• _DIRECTIONS_
Ignoring the pictures, copy the data exactly.

• _SUPPLIED DATA_
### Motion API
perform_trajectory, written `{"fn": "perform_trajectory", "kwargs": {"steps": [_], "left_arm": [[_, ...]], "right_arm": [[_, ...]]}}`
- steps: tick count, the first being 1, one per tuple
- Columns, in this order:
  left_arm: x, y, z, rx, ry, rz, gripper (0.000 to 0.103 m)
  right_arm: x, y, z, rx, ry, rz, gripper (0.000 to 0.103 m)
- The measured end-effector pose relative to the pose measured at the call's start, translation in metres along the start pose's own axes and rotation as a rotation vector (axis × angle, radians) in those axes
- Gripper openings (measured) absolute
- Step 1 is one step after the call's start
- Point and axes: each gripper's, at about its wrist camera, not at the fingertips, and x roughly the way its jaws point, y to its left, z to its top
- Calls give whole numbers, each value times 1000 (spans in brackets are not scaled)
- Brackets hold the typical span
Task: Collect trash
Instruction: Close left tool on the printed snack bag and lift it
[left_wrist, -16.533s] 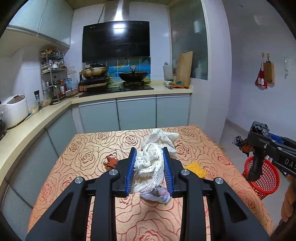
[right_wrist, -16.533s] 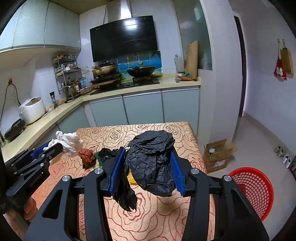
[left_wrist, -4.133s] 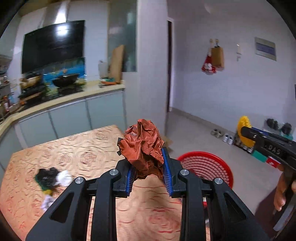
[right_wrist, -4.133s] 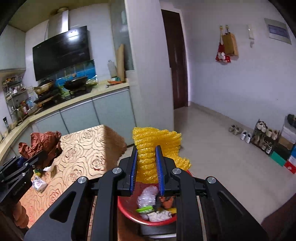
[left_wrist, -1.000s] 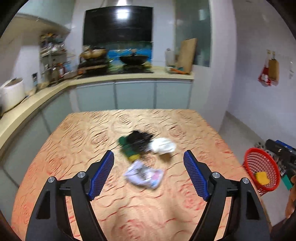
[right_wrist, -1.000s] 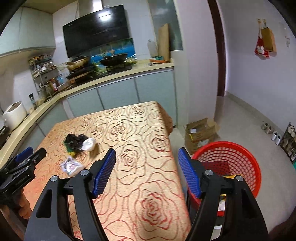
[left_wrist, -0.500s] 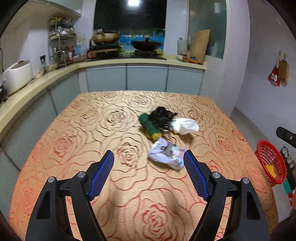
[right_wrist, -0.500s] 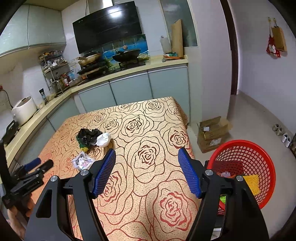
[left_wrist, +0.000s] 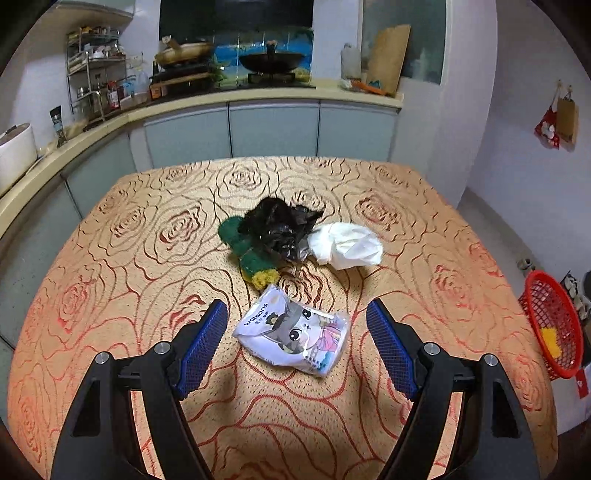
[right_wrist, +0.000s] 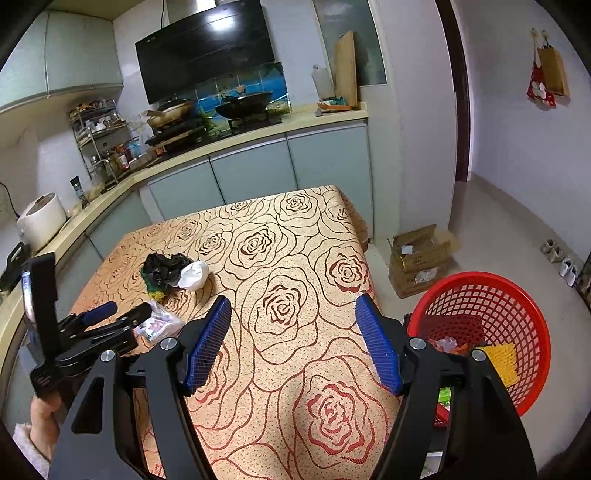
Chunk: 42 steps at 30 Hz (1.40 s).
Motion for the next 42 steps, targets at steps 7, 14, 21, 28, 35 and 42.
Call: {"fn": "perform_trajectory", "kwargs": {"steps": [7, 14, 21, 28, 35, 42], "left_arm": [[27, 6, -2, 3, 63, 48, 75], [28, 13, -4, 17, 67, 72, 75], [22, 26, -11, -11, 70, 58, 68], [17, 31, -18, -18, 61, 34, 63], [13, 32, -27, 8, 58, 8, 56], [6, 33, -30, 24, 50, 16, 48]], "right_arm": [[12, 1, 5, 6, 17, 17, 68], [23, 10, 7, -6, 31, 39, 68], [39, 24, 6, -35, 69, 62, 68], [49, 49, 9, -75, 74, 92, 68], [66, 65, 11, -95, 104, 103, 68], [87, 81, 12, -134, 136, 108, 68]]}}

• _ANSWER TO THIS PROBLEM_
### Motion API
perform_trajectory, written `{"fn": "perform_trajectory", "kwargs": {"steps": [_], "left_arm": [[_, ...]], "right_arm": [[_, ...]]}}`
- steps: tick count, the first being 1, one per tuple
- Columns, in this order:
  left_arm: x, y, z, rx, ry, rz, gripper (0.000 to 0.103 m)
  right_arm: x, y, z, rx, ry, rz, gripper (0.000 to 0.103 m)
- The measured end-effector pose relative to the pose measured at the call's start, translation in metres along the start pose's own axes and rotation as a rotation vector (axis × angle, radians) in those axes
- Gripper openings (measured) absolute
- Step 1 is one step after the call's start
- Point and axes: each gripper's, at about its wrist camera, not at the fingertips, and x roughly the way its jaws point, y to its left, z to its top
- Calls give whole numbers, each value times 1000 (spans in brackets are not scaled)
- Brackets hold the typical span
Task: Collect trash
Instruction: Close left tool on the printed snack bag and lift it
[left_wrist, -16.533s] 
[right_wrist, -16.533s] 
[left_wrist, -4.133s] 
[right_wrist, -4.133s] 
[left_wrist, -1.000s] 
[right_wrist, -1.000s] 
[left_wrist, -0.500s] 
[right_wrist, -0.500s] 
[left_wrist, +0.000s] 
[right_wrist, +0.000s] 
Chunk: 42 steps at 30 Hz (1.40 s).
Motion for the next 42 steps, targets at steps 7, 14, 21, 28, 35 and 42.
Call: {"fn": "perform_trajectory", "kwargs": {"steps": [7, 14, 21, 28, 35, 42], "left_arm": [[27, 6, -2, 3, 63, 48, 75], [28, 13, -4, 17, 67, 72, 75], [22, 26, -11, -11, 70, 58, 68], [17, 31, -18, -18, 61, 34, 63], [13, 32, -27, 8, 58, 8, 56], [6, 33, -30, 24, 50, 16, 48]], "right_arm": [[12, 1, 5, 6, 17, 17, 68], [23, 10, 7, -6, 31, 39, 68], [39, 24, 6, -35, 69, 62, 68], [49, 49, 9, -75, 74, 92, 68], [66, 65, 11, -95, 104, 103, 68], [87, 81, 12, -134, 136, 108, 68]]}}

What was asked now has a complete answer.